If you have career changed, can you describe your path? Regardless of how you got into the profession, what advice would you give somebody looking into it? I am most interested in pediatrics, particularly pediatric oncology.
First I would do alot of research in YOUR area regarding the availability of nursing jobs.
Where I live there are many nursing programs within a small area, in turn graduating many nurses who need jobs. The opportunity here is not plentiful. There is no shortage in our area. In fact, alot of hospitals are actually on a hiring freeze.

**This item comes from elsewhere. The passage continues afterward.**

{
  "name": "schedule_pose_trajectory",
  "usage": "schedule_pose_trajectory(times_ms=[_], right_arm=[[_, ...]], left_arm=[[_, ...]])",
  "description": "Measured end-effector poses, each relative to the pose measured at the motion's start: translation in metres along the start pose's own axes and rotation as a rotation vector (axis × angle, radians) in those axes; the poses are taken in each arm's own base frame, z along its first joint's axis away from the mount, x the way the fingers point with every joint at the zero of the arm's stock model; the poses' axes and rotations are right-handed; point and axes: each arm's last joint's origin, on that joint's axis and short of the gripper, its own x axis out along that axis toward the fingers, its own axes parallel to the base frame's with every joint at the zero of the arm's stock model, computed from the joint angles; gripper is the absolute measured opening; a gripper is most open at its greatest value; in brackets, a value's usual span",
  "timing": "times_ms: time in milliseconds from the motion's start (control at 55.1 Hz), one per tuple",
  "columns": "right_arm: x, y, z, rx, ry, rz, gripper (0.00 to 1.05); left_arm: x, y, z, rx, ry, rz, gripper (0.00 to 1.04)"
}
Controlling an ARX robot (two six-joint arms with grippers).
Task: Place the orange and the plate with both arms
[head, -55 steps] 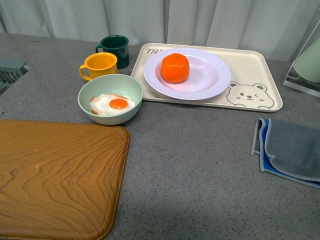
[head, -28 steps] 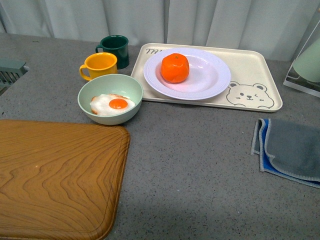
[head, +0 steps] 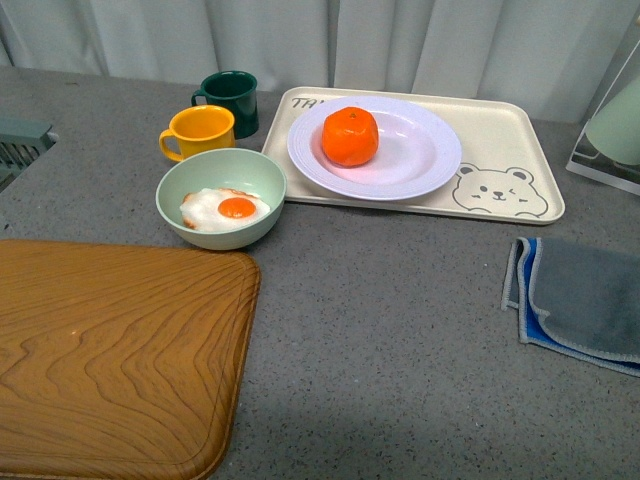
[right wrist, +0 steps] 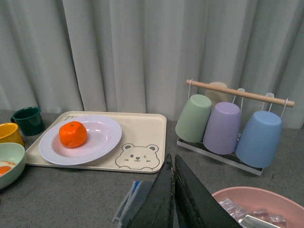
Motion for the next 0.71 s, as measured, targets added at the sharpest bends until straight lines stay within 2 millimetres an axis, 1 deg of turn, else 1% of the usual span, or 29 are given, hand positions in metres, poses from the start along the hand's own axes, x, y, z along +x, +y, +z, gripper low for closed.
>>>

There is alot of burn out in nursing. Nurses work weekends, holidays, shifts, there are no snowdays and no summer vacation. I've worked on Christmas Day and while the whole world is sleeping. Thank goodness I had enough experience by the time I had kids to get a mon-fri , no holidays, weekends job.
Just because there is not a shortage does not mean your unit will be well staffed. Nurses are expected to do more for sicker patients with less help.

When I worked the floor sometimes I worked well over my 12 hour shift with barely a bathroom break let alone time to eat and then reprimanded because I wasnt done on time.

I have a nice job now in a same day surgery center but I've been a nurse for 23 years. There isnt anyone on my unit who has been a nurse less than 15 years.
Even there we work short staffed because if we are fully staffed as intended our productivity goes way down.

Burn out happens in every profession. There is BS you wont like and agree with everywhere.
There is alot to consider when deciding to go to nursing school.
Almost half the people I started nursing school with did not make it and graduate. The program is very vigorous .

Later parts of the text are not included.